The Royal Tenenbaums (2001, Wes Anderson). When I'm in a down-trodden state, I don't like to watch comedies, because being around someone who's in the exact opposite mood as I am doesn't make me wanna perk myself up, it makes me feel more alone. So I watch dramas in order to feel like my mood is not an isolated incident. But Wes Anderson's movies always make me laugh even when I feel like crying, because though his movies are a fusion of melancholy and deadpan comedy. It's often hard to remember that underneath those bright color schemes and 70s soundtrack, all his characters are undeniably screwed up and in a crisis. The Royal Tenenbaums is my favorite, and it's a whallop of screwed-up adults, least of which is the weasely patriarch: Margot Tenenbaum has felt isolated from her family since her father made it clear she was adopted; Richie is in love with Margot and has let his depression ruin his tennis career. Chas' wife died in a plane crash, and as a result has adopted such a rigid hold over his two sons, one imagines Finding Nemo's Marlin telling him to go easy on them. Somehow, seeing adults as complicated, even neurotic people makes me feel less insecure, and makes me feel better, and it's a real triumph to Anderson that he never condescends his characters to make them cute or cardboard cut-outs, and also that he squeezed out Gene Hackman's finest performance ever. 
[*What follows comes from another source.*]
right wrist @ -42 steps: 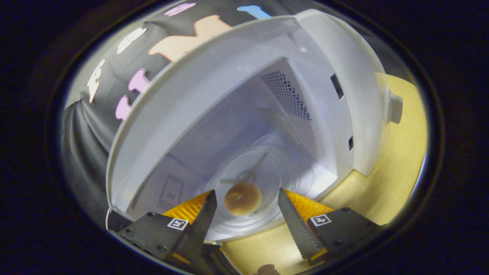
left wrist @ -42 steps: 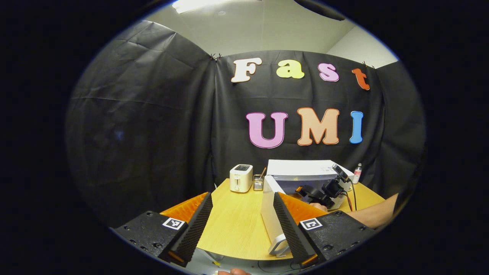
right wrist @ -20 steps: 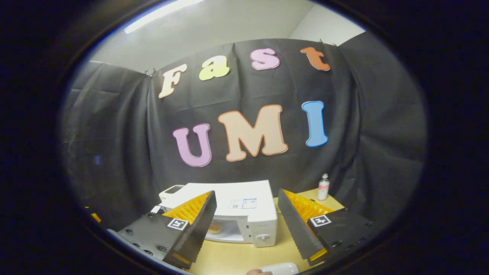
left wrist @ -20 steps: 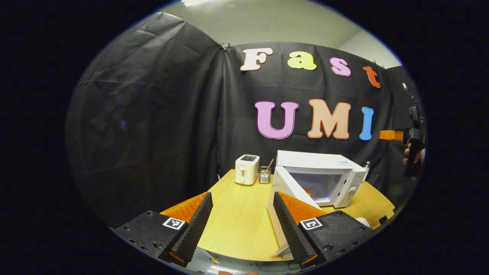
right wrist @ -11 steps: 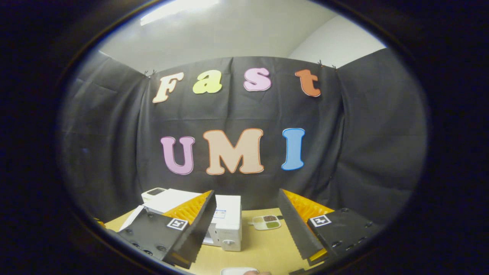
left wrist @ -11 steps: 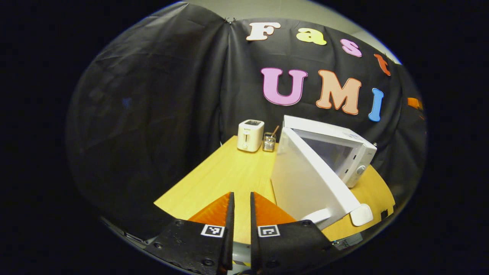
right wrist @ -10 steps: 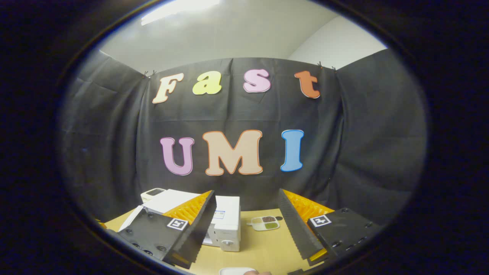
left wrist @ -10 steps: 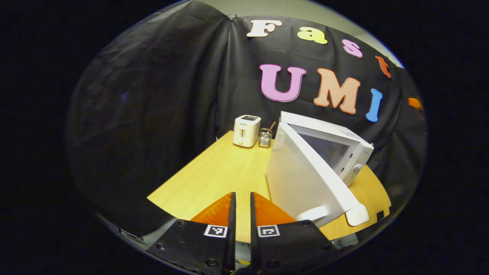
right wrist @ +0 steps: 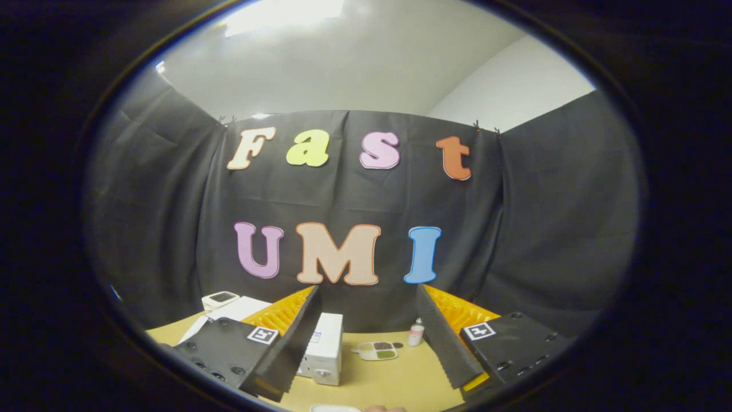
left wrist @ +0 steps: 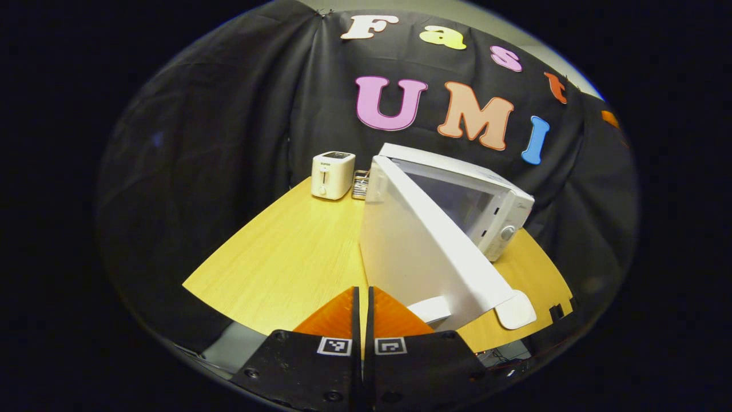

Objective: Open the microwave oven with the left hand, put the food in, and close the microwave oven.

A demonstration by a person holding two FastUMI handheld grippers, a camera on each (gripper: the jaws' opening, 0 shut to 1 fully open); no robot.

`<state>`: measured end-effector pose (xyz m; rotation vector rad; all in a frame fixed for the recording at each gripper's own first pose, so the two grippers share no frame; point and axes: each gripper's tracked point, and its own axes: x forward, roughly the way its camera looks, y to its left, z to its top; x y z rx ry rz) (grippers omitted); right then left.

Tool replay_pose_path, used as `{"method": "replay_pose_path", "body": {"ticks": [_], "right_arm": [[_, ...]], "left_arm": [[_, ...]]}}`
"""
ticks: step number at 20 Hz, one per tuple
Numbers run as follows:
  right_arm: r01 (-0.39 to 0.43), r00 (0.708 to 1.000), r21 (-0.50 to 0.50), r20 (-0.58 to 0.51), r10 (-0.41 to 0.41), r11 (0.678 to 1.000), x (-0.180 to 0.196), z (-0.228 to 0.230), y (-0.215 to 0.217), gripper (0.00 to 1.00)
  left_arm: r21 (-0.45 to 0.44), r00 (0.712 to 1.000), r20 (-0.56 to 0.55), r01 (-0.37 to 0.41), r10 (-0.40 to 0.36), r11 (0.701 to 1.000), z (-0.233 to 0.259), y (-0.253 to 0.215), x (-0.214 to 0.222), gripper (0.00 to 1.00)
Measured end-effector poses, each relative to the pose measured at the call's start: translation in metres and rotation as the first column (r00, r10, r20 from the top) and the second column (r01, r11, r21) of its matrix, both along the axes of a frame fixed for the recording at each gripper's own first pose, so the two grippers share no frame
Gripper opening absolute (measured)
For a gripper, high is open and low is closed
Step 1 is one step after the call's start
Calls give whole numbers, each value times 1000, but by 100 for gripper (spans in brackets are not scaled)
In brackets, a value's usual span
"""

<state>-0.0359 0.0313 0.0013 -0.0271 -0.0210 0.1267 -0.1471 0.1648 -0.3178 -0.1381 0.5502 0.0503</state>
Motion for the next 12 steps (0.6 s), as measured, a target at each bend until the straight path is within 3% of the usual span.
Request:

Click here for Jon Hamm's recitation of "Mayakovsky," where this blog post got its title from: http://www.youtube.com/watch?v=dPPhd4elT5o


"Mad Men" (2007-present; created by Matthew Weiner). This is crazy, but for the majority of times "Mad Men" has been in my possession on DVD, I've been going through a crisis of sorts. It's true: I watched the last half of Season 1 as I was coping with my first boyfriend telling me he wanted to take a break. Three months later, I received the entirety of Season 2 a few days after being fired from a job I was loving. I breezed through it in probably a 48-hour period. A year later, Season 3 went by even more quickly was with me as I coped with said boyfriend coming back into my life before I was ready. Season 4 was the only time I was truly happy watching it, but this year the bulk of my financial, car, emotional, health and other problems began on March 25th--the day the fifth season finally premiered. But it's not without a hint of irony that the very thing that is close to me in an emergency is also great medicine for it. 

I mentioned earlier how seeing seemingly functioning adults portrayed as complex and cracking makes me feel better. Well, every character in Mad Men is struggling to reconcile their choices, their own image of themselves, their true identity. Some of them, like Peggy, come to terms with their past and move on, but I get the feeling that if Don Draper ever found true happiness, the show wouldn't have a purpose anymore. This quiet discontent has poisoned his marriage with his first wife, then his singular healthy relationship with a psychologist Faye who might've helped him reconcile Dick Whitman with Don Draper. But as Rachel Menken smartly realized, "You don't want to run away with me, you just want to run away." 5 seasons in, even though his new marriage to the young, pretty Megan is seemingly working out, Don Draper is no closer to realizing exactly who he is. We know he aspires to be a good husband and father, but even that dream is a far away place; he'd have better luck selling that kind of happiness to a client than believing it himself.